_EXERCISE REQUIREMENTS_
Wherever "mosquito" appears in the records below, copy the line that holds it.

_AVAILABLE DATA_
######

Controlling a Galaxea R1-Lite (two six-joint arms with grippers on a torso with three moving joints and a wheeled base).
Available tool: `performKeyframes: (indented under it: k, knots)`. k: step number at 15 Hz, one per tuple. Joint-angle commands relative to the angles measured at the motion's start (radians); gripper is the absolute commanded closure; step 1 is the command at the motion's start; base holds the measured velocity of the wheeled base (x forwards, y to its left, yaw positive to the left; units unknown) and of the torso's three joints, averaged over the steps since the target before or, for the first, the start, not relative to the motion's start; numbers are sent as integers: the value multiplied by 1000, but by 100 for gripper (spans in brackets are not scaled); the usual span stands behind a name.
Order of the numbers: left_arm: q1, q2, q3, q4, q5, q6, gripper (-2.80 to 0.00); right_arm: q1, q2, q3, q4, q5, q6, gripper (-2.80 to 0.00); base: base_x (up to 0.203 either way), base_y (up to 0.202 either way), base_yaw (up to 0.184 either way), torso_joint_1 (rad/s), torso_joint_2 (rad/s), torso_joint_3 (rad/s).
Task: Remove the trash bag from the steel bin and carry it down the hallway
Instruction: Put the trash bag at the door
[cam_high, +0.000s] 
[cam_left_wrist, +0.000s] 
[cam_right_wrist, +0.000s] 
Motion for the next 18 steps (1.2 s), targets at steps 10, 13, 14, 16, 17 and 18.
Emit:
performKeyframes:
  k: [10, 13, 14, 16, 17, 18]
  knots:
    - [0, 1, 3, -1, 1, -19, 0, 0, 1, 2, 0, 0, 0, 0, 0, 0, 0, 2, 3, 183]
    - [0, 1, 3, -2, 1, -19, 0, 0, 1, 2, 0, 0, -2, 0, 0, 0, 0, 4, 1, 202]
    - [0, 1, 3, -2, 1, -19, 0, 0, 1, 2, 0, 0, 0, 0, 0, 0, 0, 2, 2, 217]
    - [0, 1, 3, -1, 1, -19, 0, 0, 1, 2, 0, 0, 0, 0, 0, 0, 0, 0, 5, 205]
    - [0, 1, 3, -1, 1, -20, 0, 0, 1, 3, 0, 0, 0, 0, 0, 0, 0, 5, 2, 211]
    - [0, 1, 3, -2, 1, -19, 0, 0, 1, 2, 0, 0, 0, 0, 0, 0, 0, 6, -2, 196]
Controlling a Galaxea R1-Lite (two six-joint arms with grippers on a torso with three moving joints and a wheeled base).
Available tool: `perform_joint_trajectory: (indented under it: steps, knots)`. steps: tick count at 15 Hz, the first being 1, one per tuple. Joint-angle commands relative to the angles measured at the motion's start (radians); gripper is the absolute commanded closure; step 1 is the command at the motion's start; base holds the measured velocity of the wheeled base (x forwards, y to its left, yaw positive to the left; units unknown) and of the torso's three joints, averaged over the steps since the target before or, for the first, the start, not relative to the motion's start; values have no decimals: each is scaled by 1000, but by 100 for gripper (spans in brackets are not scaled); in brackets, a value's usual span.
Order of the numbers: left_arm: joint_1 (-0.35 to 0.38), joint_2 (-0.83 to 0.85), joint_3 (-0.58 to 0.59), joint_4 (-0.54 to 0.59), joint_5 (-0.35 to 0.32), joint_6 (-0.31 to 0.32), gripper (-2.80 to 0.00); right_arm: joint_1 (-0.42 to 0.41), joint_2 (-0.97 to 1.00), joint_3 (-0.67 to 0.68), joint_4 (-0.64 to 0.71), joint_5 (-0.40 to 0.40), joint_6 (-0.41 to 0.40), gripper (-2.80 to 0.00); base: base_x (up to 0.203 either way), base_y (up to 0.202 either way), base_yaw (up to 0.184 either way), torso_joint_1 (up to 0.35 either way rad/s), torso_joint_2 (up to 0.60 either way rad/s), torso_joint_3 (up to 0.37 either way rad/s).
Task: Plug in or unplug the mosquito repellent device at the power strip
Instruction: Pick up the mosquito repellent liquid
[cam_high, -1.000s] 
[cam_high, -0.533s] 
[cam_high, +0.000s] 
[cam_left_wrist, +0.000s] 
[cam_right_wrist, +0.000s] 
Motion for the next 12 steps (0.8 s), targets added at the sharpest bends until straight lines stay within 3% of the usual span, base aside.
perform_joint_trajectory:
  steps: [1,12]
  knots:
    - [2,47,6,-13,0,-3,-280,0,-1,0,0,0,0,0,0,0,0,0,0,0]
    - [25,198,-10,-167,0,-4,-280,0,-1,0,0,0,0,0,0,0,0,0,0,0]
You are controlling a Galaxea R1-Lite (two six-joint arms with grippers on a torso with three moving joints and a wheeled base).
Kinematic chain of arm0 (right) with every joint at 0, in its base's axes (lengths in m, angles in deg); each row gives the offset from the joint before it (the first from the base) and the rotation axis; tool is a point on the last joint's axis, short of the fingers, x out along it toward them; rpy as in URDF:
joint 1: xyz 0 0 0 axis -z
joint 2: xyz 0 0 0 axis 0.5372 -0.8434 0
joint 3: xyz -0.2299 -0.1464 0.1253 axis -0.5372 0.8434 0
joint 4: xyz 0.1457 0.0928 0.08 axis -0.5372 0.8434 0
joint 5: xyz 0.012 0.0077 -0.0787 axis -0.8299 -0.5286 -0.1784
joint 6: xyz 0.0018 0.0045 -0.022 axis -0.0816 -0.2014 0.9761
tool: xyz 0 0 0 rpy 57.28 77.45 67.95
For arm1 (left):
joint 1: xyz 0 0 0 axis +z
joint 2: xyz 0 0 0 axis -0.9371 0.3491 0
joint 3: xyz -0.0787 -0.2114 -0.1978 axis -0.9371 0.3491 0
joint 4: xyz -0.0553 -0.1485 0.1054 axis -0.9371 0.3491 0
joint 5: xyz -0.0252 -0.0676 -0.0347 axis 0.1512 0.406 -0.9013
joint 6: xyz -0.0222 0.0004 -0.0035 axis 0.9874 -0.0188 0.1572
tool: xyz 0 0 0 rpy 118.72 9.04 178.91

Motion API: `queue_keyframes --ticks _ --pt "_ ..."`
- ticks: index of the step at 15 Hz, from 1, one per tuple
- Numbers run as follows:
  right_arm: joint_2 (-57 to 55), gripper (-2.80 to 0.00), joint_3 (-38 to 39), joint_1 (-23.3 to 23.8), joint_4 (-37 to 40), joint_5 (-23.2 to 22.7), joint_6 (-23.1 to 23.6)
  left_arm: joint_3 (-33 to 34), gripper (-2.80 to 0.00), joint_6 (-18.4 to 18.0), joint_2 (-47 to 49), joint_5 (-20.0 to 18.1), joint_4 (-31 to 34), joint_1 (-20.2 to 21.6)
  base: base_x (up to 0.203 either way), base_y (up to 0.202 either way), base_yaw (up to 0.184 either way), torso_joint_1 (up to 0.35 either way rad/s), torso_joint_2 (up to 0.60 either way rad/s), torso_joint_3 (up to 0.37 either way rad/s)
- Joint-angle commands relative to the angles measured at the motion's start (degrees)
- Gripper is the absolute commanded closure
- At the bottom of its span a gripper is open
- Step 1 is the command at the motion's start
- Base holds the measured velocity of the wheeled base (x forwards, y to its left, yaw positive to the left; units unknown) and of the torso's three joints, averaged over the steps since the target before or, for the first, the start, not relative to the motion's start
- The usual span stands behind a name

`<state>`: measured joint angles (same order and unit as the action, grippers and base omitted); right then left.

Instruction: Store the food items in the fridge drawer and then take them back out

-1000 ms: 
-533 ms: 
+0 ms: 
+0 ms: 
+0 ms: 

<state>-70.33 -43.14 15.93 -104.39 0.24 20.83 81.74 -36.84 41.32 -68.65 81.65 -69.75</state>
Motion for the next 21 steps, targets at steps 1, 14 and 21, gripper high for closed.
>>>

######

_FINAL ANSWER_
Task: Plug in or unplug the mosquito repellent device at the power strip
Instruction: Pick up the mosquito repellent liquid

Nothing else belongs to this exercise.